Rummaging in one of the cases strewn around the chamber, she pulled out a container about the same length as my forearm. There was a hiss of escaping gas as she opened it, gas which formed a thin white mist on contact with the warmer air of the chamber. Using a pair of tongs, Janice lifted something out of the container and carried it over to me. It appeared to be a strip of some sort of extremely thin, translucent material and it was wriggling slightly, as if it was alive.

"I know what you're thinking," said Janice, "and no, it's not alive. At least, not in the conventional sense. This is a bio-collar. It's made using biological circuitry that mimics life to some degree, in that it's capable of limited movement and has a rudimentary intelligence. I've programmed it to prevent you from being able to divulge that you, me, and Uhura here have ever been anyone other than who we appear to be. Now all I need to do is install it."

'Install'? What could she mean by...oh no!

Using the tongs, she carefully laid the strip across my throat. It was cold, and squirmed a little as if trying to make itself more comfortable, and then I couldn't feel it anymore. Janice held up a mirror so I could see my throat. There was nothing there, nothing at all. The skin appeared fresh and entirely unblemished.

"Amazing, isn't it?" she said. "It gets absorbed into the body so quickly no one would ever know it was there. But it is. Oh, and before I forget..."

She stripped the wristband that hid its wearer from the Tantalus Field off my wrist, placed it on her own, then lifted me from the camp bed.

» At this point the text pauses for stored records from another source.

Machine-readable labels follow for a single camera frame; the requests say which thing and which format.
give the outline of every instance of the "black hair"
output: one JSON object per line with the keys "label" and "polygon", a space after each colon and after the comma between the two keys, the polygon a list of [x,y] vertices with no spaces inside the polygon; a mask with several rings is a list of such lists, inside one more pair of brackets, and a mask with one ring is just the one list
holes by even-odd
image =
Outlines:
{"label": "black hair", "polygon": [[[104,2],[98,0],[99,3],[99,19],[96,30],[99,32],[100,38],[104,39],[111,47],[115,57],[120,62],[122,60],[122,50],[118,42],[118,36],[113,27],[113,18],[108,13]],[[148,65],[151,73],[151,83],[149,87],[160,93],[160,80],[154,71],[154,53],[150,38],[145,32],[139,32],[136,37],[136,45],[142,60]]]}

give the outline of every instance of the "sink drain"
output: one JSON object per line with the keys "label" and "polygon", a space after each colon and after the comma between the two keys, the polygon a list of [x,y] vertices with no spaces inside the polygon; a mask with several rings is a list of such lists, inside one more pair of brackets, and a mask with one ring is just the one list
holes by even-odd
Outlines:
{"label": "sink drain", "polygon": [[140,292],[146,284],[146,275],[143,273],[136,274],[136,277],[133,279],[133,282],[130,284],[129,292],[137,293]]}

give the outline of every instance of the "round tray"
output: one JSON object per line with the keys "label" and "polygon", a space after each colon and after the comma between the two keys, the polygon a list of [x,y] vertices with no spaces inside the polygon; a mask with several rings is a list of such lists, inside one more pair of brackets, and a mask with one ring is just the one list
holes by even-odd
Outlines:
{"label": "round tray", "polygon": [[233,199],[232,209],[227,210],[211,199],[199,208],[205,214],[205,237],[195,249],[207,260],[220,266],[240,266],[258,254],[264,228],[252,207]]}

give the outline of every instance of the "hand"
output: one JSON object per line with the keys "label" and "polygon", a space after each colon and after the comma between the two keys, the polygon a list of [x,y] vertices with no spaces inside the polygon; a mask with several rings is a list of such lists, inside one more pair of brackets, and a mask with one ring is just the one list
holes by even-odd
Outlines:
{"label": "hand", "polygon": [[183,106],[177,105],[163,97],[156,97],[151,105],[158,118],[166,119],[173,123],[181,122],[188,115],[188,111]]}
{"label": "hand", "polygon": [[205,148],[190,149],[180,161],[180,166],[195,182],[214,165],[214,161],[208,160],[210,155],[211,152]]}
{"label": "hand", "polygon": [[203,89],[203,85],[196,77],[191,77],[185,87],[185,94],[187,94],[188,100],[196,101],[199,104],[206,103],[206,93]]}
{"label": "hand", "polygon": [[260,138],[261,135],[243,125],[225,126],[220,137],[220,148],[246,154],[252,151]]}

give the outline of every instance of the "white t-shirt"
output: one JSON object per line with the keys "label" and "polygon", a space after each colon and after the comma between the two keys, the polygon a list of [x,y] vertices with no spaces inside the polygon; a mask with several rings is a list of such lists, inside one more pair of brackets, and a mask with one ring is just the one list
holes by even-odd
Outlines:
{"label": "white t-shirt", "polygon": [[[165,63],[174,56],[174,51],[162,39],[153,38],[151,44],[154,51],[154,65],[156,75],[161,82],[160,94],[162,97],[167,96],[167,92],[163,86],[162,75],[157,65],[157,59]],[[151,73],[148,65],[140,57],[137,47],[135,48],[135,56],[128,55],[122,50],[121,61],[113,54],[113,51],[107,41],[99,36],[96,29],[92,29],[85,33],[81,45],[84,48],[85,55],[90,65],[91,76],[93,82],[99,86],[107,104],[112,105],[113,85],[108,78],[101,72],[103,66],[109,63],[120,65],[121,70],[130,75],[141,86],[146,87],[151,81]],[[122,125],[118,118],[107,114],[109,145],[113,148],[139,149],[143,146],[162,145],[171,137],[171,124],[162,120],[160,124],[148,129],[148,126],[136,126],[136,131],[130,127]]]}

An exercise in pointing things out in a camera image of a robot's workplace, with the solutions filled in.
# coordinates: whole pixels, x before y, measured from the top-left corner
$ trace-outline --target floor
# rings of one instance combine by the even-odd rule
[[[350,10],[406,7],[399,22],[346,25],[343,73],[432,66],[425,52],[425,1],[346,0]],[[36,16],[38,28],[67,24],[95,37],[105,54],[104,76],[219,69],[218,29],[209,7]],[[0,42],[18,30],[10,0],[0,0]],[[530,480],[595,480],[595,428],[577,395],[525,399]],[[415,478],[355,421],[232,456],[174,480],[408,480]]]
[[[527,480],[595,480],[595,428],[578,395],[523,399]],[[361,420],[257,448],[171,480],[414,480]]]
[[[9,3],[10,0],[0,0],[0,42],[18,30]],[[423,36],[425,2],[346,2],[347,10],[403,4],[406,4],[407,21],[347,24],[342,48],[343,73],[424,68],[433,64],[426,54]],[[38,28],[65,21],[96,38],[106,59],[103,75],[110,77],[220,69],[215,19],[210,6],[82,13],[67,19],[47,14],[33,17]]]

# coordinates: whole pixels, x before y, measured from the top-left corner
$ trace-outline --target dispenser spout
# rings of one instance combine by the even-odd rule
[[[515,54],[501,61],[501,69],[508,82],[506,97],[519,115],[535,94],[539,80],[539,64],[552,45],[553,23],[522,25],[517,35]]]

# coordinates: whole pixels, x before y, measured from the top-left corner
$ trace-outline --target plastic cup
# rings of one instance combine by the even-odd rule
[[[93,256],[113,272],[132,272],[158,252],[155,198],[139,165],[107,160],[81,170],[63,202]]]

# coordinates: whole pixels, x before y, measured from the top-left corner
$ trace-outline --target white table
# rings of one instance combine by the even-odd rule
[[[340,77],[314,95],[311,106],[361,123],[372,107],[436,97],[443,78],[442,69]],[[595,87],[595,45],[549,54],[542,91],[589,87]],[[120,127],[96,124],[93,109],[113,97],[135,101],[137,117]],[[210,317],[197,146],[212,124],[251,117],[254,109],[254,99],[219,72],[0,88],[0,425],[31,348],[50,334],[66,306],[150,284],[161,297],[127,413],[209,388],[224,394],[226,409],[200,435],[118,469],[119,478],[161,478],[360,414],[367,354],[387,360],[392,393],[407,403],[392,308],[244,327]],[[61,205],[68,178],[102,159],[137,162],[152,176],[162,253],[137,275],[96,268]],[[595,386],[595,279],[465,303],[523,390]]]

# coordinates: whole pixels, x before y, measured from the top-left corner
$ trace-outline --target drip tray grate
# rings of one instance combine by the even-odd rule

"Right, Uhura, tell the Enterprise three to beam up."

'Uhura' hesitated, indecision clouding those striking features. Strange that I already thought of her as female, accepting her gender as being that of her body when I hadn't with Janice. Deciding she had no choice but to do as Janice had ordered, she took out her communicator.

"Enterprise, this is Uhura. On my position, three to beam up."

And that was when I finally lost consciousness.